Among the entries below, which lines run from the line with "Hi there — would you mind identifying the left aluminium" through the line with "Detect white Gillette"? Retype those, both ends included, exactly and without pictures.

RAW DATA Start Marker

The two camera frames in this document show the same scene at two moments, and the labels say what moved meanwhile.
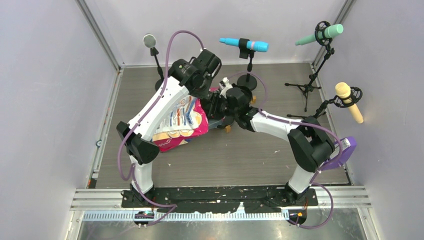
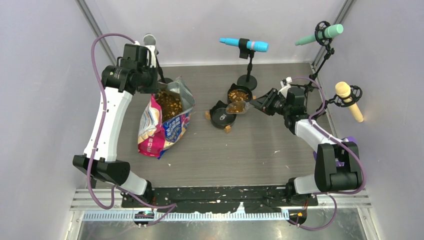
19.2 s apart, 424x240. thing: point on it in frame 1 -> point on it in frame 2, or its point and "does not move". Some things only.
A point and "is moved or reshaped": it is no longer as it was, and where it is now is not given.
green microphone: [330, 31] does not move
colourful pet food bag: [186, 120] is moved or reshaped
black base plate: [215, 200] does not move
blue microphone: [258, 46] does not move
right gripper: [224, 99] -> [265, 102]
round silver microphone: [149, 40] does not move
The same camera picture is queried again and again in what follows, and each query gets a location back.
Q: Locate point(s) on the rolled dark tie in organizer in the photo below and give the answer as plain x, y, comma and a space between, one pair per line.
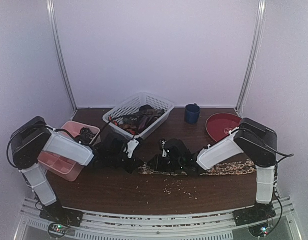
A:
85, 136

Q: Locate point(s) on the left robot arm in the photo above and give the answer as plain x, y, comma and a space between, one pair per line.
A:
65, 151

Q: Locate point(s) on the frame post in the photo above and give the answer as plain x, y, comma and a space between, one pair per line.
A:
251, 64
59, 53

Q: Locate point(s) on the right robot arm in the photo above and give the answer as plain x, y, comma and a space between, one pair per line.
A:
248, 147

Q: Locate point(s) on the dark blue mug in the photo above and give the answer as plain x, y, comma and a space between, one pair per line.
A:
192, 112

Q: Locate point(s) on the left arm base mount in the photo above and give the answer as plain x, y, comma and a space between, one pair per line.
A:
66, 217

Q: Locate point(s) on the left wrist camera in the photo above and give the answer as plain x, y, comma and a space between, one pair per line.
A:
131, 147

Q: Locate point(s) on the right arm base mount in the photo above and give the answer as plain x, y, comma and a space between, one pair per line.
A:
252, 215

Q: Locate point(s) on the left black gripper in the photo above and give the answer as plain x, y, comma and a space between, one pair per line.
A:
134, 165

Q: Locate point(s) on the right frame post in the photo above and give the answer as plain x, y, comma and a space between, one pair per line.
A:
251, 64

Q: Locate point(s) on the white perforated plastic basket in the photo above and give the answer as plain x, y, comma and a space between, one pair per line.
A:
132, 105

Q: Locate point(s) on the pink compartment organizer box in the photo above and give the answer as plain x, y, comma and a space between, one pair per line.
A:
61, 166

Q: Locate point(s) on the red round plate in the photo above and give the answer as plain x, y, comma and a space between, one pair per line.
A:
218, 125

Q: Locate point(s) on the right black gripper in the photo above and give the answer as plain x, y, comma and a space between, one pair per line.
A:
158, 162

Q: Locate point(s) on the aluminium front rail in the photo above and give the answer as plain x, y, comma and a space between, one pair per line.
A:
219, 225

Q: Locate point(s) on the left frame post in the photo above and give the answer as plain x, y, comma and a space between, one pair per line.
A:
59, 53

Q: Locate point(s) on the paisley patterned tie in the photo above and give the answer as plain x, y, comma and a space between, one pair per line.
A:
237, 168

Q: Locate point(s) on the dark ties in basket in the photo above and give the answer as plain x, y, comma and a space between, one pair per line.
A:
138, 122

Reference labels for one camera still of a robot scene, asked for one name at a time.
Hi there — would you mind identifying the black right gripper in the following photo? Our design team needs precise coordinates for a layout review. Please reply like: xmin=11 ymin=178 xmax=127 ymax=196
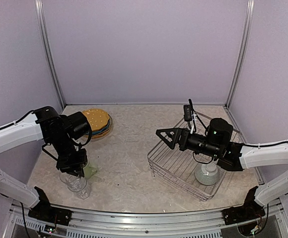
xmin=156 ymin=127 xmax=221 ymax=158

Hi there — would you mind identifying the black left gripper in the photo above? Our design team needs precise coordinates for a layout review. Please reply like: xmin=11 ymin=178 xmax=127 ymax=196
xmin=49 ymin=134 xmax=87 ymax=178

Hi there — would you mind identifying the light green mug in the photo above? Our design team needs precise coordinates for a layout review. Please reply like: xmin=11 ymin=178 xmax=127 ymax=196
xmin=83 ymin=162 xmax=98 ymax=180

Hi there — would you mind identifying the clear glass cup front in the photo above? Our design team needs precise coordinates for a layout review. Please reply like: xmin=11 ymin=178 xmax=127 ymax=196
xmin=59 ymin=173 xmax=87 ymax=192

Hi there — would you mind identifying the clear glass cup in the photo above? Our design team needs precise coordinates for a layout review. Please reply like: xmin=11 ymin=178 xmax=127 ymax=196
xmin=59 ymin=173 xmax=87 ymax=192
xmin=68 ymin=178 xmax=91 ymax=199

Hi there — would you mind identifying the clear glass cup back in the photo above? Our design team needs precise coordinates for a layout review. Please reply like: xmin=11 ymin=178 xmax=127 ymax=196
xmin=68 ymin=178 xmax=91 ymax=199

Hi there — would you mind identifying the blue polka dot plate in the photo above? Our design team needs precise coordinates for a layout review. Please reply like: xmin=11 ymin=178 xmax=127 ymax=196
xmin=92 ymin=123 xmax=112 ymax=138

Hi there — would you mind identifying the yellow polka dot plate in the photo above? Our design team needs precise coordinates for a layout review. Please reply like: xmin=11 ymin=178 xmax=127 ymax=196
xmin=91 ymin=127 xmax=112 ymax=140
xmin=82 ymin=108 xmax=110 ymax=131

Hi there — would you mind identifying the white green ceramic bowl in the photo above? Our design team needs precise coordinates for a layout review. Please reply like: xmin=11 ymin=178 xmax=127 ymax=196
xmin=194 ymin=163 xmax=219 ymax=186

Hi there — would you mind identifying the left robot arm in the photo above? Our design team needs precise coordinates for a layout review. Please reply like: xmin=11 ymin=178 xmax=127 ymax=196
xmin=0 ymin=106 xmax=92 ymax=221

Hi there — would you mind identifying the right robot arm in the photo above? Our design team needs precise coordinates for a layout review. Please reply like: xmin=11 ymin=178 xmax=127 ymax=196
xmin=156 ymin=118 xmax=288 ymax=220

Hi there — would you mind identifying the metal wire dish rack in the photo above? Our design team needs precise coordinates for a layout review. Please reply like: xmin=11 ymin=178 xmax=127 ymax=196
xmin=147 ymin=115 xmax=239 ymax=201

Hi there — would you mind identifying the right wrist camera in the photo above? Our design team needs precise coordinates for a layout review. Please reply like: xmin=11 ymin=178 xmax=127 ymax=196
xmin=183 ymin=99 xmax=199 ymax=133

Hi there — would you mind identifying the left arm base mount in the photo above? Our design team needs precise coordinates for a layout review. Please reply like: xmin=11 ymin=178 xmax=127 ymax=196
xmin=28 ymin=186 xmax=72 ymax=226

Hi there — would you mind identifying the aluminium front frame rail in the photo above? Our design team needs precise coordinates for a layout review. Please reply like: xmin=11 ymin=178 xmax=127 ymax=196
xmin=9 ymin=198 xmax=288 ymax=238

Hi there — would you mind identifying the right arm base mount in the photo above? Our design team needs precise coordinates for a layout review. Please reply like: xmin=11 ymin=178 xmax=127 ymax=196
xmin=221 ymin=186 xmax=266 ymax=225

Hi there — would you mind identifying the right aluminium corner post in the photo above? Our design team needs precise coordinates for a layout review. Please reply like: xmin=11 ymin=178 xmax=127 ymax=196
xmin=225 ymin=0 xmax=255 ymax=110

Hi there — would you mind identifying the aluminium corner post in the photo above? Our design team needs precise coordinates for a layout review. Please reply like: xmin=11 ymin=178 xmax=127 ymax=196
xmin=34 ymin=0 xmax=66 ymax=110
xmin=225 ymin=0 xmax=255 ymax=110

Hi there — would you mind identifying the left aluminium corner post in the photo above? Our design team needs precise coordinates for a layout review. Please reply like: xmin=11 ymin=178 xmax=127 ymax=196
xmin=34 ymin=0 xmax=66 ymax=110

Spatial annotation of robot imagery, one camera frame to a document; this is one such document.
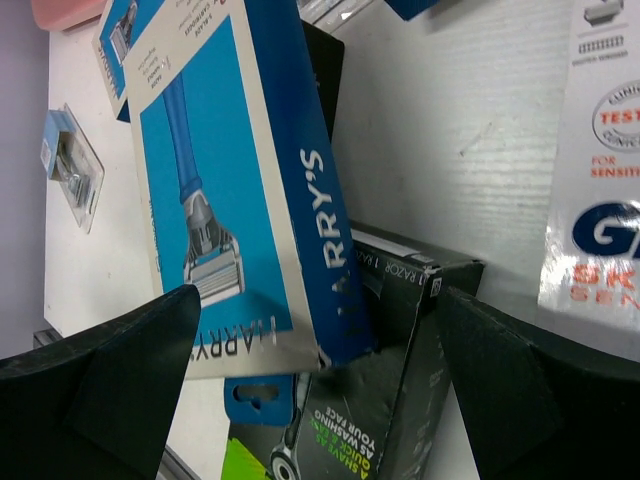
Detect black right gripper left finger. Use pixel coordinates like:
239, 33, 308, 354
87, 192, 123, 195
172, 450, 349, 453
1, 285, 201, 479

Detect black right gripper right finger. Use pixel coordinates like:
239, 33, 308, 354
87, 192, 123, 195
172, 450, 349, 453
436, 287, 639, 479

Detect black green razor box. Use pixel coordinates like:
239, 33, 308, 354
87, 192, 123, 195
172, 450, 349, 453
302, 21, 345, 139
222, 223, 484, 479

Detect blue Harry's razor box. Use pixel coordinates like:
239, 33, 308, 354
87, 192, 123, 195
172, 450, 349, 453
92, 0, 138, 123
122, 0, 377, 435
385, 0, 445, 22

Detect clear blister razor pack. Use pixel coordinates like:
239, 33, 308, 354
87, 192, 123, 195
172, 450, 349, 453
40, 103, 105, 234

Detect white Gillette razor pack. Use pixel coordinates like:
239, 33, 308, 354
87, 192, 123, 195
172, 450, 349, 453
538, 1, 639, 328

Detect pink three-tier shelf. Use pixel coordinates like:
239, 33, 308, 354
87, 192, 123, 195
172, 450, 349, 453
30, 0, 107, 31

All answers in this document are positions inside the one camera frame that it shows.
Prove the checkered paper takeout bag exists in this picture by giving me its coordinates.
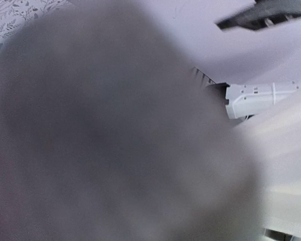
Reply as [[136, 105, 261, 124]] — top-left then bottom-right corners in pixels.
[[0, 5, 301, 241]]

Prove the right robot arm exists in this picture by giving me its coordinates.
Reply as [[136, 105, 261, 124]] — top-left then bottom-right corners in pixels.
[[206, 81, 301, 121]]

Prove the floral patterned table mat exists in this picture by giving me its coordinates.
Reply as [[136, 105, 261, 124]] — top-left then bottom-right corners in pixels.
[[0, 0, 72, 49]]

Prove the grey slotted cable duct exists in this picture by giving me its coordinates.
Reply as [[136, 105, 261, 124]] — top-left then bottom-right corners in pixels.
[[191, 67, 216, 87]]

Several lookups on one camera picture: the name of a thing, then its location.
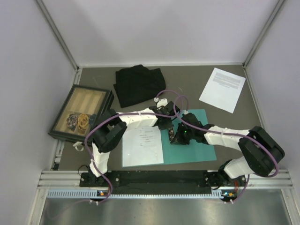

RAW DATA End Marker

REPLY:
Hi there — would you mind identifying the left aluminium corner post in the photo above? Our design team needs precise coordinates for a layout review. Please reply like: xmin=11 ymin=178 xmax=127 ymax=196
xmin=34 ymin=0 xmax=66 ymax=110

Spatial annotation of robot imagery, one camera frame to a document; this is one such document.
Detect black right gripper left finger. Use pixel coordinates like:
239, 33, 308, 354
87, 192, 123, 195
172, 450, 349, 453
1, 285, 201, 479

Detect black right gripper right finger. Use pixel coordinates like:
239, 33, 308, 354
87, 192, 123, 195
172, 450, 349, 453
436, 287, 639, 479

Detect black green razor box. Use pixel coordinates like:
239, 33, 308, 354
87, 192, 123, 195
172, 450, 349, 453
302, 21, 345, 139
222, 223, 484, 479

Detect blue Harry's razor box. Use pixel coordinates like:
239, 33, 308, 354
87, 192, 123, 195
172, 450, 349, 453
92, 0, 138, 123
122, 0, 377, 435
385, 0, 445, 22

Detect clear blister razor pack. Use pixel coordinates like:
239, 33, 308, 354
87, 192, 123, 195
172, 450, 349, 453
40, 103, 105, 234

Detect white Gillette razor pack. Use pixel coordinates like:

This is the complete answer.